While the Fiji coups were rather extreme examples in the Pacific context, the underlying tensions between constructs of indigenous "tradition" and "the West," and the politics of Pacific culture, are lively and serious issues in modern scholarship.

"Tradition" is constantly reinvented in all human societies. In Oceania, indigenous tradition has long been constructed by Westerners. It is also constructed from within island societies, often as a necessary anticolonial response and as a basis for an assertion of identity. This identity tends to be expressed more in cultural terms--a cultural nationalism--since political nationalism is often a problematic concept in islands where nation-state boundaries have been arbitrarily imposed, where even concepts of a political nation might have no indigenous precedents, and where so many citizens live outside their state.

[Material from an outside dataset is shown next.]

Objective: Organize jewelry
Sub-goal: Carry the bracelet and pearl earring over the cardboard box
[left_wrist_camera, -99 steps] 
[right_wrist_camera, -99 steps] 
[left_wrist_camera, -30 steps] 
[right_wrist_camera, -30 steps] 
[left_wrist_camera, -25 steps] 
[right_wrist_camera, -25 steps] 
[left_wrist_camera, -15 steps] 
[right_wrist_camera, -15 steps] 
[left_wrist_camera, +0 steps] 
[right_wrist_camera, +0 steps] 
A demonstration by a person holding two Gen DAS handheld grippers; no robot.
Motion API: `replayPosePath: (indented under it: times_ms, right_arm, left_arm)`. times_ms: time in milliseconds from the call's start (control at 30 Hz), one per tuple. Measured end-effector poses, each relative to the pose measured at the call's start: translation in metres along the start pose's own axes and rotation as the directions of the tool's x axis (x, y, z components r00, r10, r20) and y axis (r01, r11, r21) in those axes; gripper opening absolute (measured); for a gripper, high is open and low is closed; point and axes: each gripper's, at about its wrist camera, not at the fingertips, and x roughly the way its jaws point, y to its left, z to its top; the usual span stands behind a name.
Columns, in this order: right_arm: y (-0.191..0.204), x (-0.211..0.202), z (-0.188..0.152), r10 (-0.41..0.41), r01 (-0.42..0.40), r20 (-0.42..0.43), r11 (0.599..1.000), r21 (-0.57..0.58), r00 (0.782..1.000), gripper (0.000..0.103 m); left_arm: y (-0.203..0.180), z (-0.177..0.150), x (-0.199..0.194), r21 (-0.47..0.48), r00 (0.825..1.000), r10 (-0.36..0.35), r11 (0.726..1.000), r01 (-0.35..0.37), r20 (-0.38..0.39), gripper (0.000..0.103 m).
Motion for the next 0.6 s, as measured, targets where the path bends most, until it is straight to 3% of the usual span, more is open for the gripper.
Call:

Sometimes this process of asserting cultural identity is also used for particular internal purposes that might be regarded as less than noble, such as by some current political elites to maintain their own positions in the face of growing demands by some of their citizens for a more democratic sharing of influence and resources. Traditional indigenous values of status and even "class"--for example, differences between "commoners" and "nobles"--are not always compatible with notions of democracy.

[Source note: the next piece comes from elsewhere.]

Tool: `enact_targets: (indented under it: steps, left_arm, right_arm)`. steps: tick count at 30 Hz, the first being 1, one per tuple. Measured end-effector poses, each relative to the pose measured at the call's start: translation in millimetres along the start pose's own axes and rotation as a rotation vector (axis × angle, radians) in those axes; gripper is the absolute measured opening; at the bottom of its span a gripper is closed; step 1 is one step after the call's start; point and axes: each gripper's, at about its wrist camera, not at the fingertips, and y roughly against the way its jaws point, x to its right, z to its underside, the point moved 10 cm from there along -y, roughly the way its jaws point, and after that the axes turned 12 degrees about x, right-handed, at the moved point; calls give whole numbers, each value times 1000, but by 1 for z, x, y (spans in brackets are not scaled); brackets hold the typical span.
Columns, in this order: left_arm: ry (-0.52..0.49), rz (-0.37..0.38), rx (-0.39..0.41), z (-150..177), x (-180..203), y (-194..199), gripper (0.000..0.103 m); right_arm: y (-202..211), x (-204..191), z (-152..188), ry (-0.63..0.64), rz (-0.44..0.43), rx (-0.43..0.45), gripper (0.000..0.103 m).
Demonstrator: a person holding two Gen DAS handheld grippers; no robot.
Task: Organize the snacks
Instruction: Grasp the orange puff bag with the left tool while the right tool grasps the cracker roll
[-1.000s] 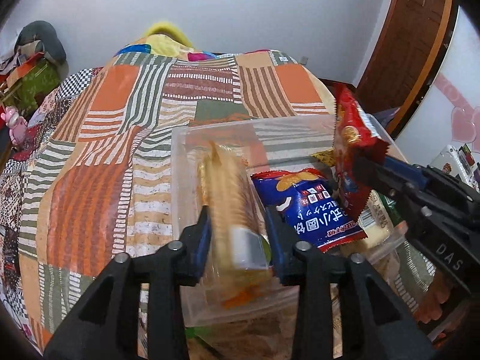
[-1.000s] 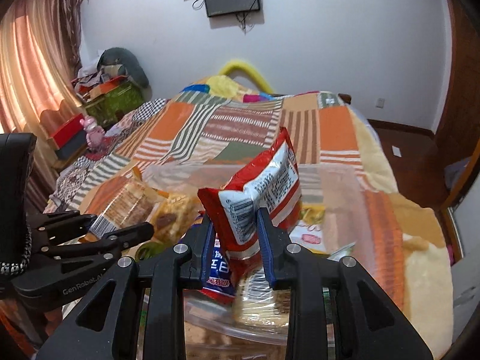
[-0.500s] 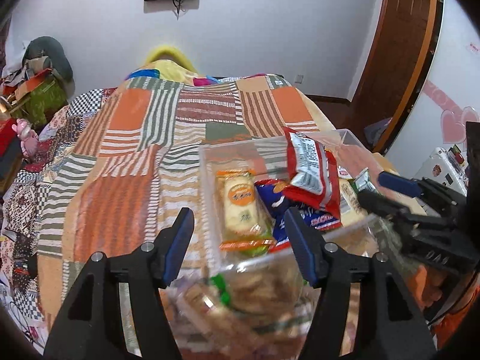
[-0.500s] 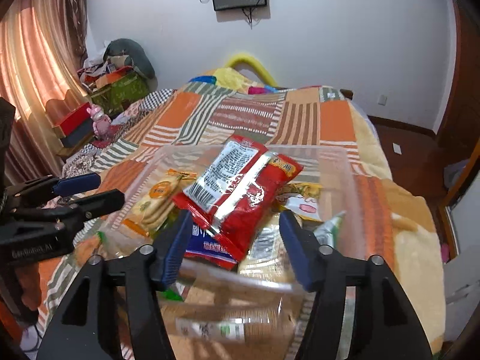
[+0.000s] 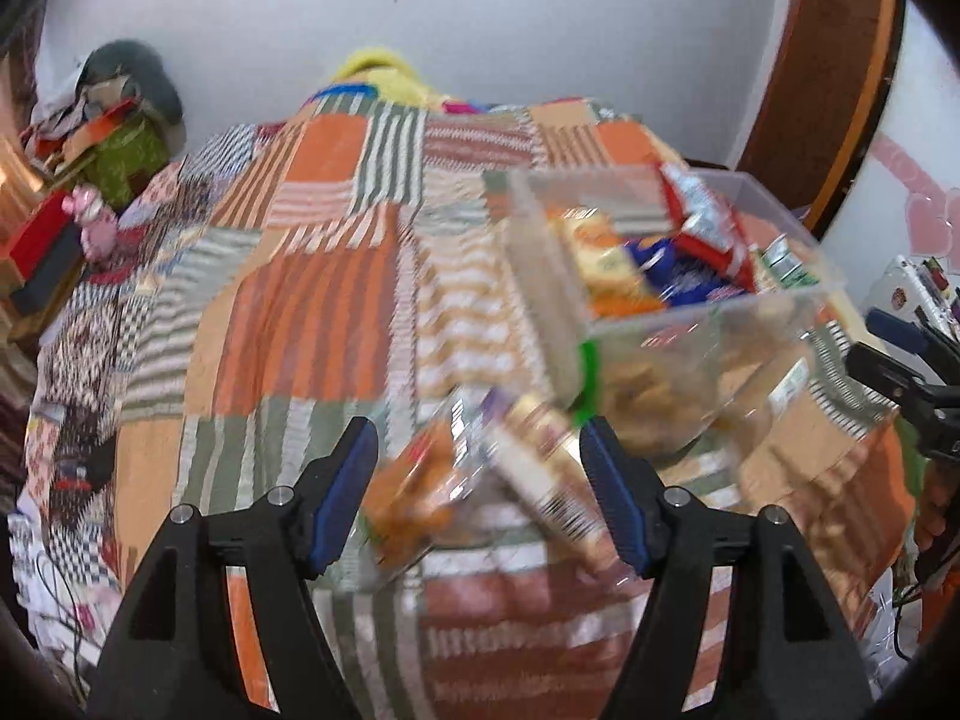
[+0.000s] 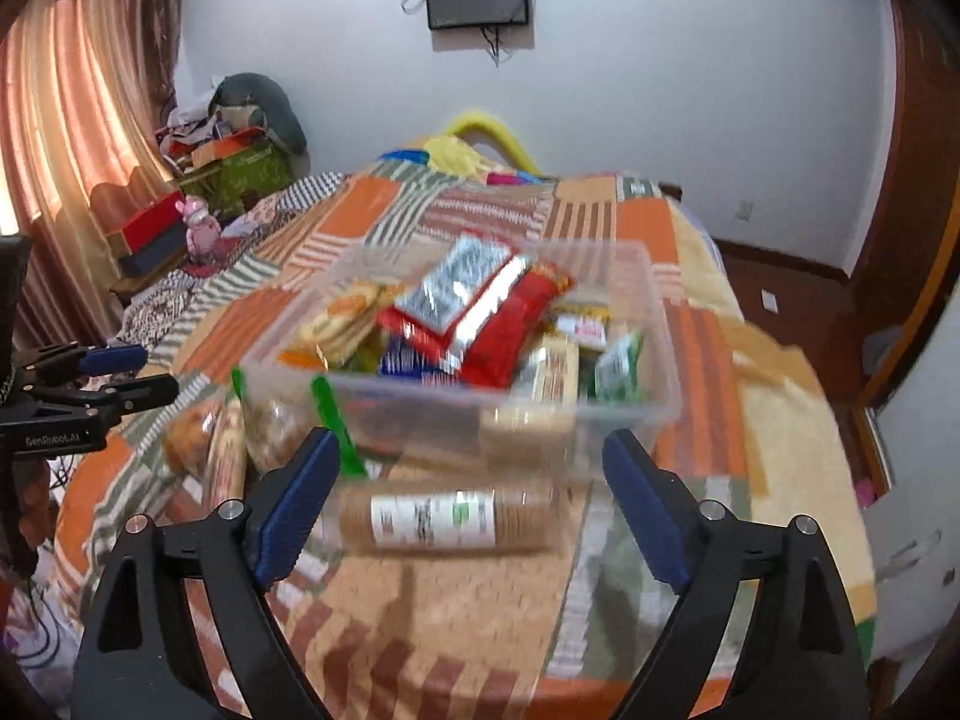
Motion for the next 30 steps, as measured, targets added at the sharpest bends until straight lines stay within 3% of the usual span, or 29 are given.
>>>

Historians dealing with these matters often feel the need to tread very warily and not give offense. Criticism can so readily lead to accusations of racism. For historians there is the temptation to suspend the critical facility and to appeal to cultural relativism, a situation ethics based on notions of what is loosely referred to as "the Pacific way." Thus, for example, certain practices involving matters of ethnicity, class, or gender or of social, government, and business policy that would be condemned elsewhere in the world are sometimes quietly condoned. As an example, the near-absolute monarchy in Tonga seldom receives the condemnation from crusading democrats that such monarchy might receive if it were elsewhere in the world. In the case of Tonga, it is more likely to be regarded as a "quaint" and beneficent system. Meanwhile, the reification of indigenous tradition, by both insiders and outsiders, has contributed to post-colonial stereotyping. As Stephanie Lawson comments:
The construction of the dichotomy between "traditional" and "Western" that has been so roundly condemned in anticolonial literature has now been inverted in a form which pervades the rhetoric of those who denounced it in the first place. This unquestioningly produces the same false essentialism which has seduced past generations of scholars into believing that there are determinate characteristics of Western and non-Western "minds."

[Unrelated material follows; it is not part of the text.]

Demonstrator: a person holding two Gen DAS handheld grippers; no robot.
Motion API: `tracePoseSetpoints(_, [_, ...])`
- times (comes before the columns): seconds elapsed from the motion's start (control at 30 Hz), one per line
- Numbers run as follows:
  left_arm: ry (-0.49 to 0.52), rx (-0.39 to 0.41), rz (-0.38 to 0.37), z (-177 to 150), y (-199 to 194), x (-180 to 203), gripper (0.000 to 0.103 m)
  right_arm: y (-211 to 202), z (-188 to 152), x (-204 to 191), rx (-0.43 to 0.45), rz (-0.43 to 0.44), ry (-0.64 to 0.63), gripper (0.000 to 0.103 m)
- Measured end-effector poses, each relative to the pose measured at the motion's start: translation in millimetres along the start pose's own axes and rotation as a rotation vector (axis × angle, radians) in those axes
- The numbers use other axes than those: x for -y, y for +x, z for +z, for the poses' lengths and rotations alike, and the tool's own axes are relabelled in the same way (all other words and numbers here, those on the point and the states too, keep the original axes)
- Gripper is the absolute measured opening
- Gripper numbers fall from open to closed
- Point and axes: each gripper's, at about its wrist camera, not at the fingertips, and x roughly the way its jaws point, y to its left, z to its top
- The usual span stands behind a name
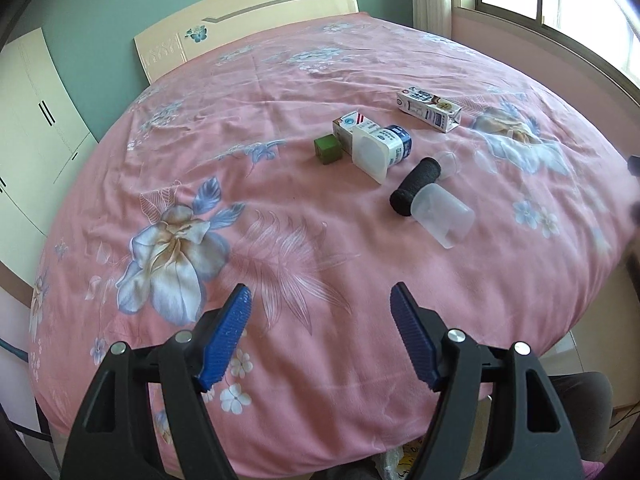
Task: Collect trash
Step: 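Move both tools back over the bed toward the remaining items, then grasp the green block with the left tool while the right tool grasps the milk carton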
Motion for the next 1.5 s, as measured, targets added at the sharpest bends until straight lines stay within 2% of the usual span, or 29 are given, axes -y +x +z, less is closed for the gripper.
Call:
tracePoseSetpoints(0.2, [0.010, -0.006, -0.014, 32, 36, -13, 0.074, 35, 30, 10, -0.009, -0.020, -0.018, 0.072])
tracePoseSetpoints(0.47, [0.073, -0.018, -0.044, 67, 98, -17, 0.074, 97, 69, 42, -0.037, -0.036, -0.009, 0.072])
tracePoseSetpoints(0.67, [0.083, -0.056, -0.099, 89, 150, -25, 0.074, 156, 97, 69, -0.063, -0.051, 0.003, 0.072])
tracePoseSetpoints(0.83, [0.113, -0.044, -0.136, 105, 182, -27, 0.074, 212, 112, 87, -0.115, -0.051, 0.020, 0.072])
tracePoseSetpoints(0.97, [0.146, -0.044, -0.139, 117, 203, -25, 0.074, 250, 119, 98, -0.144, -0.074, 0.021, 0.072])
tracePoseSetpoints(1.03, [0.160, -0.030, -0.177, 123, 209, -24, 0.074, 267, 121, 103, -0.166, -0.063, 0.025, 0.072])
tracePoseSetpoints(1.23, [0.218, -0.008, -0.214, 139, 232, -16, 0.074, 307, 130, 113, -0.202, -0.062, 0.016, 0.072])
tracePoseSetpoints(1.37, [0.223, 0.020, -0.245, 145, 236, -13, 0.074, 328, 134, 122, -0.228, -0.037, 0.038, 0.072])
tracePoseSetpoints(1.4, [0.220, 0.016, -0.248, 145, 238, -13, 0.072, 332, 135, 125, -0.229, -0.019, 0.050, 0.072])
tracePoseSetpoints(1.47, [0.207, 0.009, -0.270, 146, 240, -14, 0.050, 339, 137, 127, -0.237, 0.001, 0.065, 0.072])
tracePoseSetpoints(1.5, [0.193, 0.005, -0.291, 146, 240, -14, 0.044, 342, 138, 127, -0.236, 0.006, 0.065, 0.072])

And the dichotomy is so obviously simplistic anyway. Some of the most "Western" of notions have become thoroughly entrenched within and often central to "tradition," most obviously Christianity. A fundamental problem with academic discussions about Pacific cultural politics is that moral judgments can too readily belie the enormous complexity of issues. The idea of authorative history is no longer acceptable, yet to offer the opposite, the idea of history as an infinitely relative "multivocality," may in the long run be equally unhelpful. Both strategies are just as inclined to create cardboard cut-outs of their respective selves and others.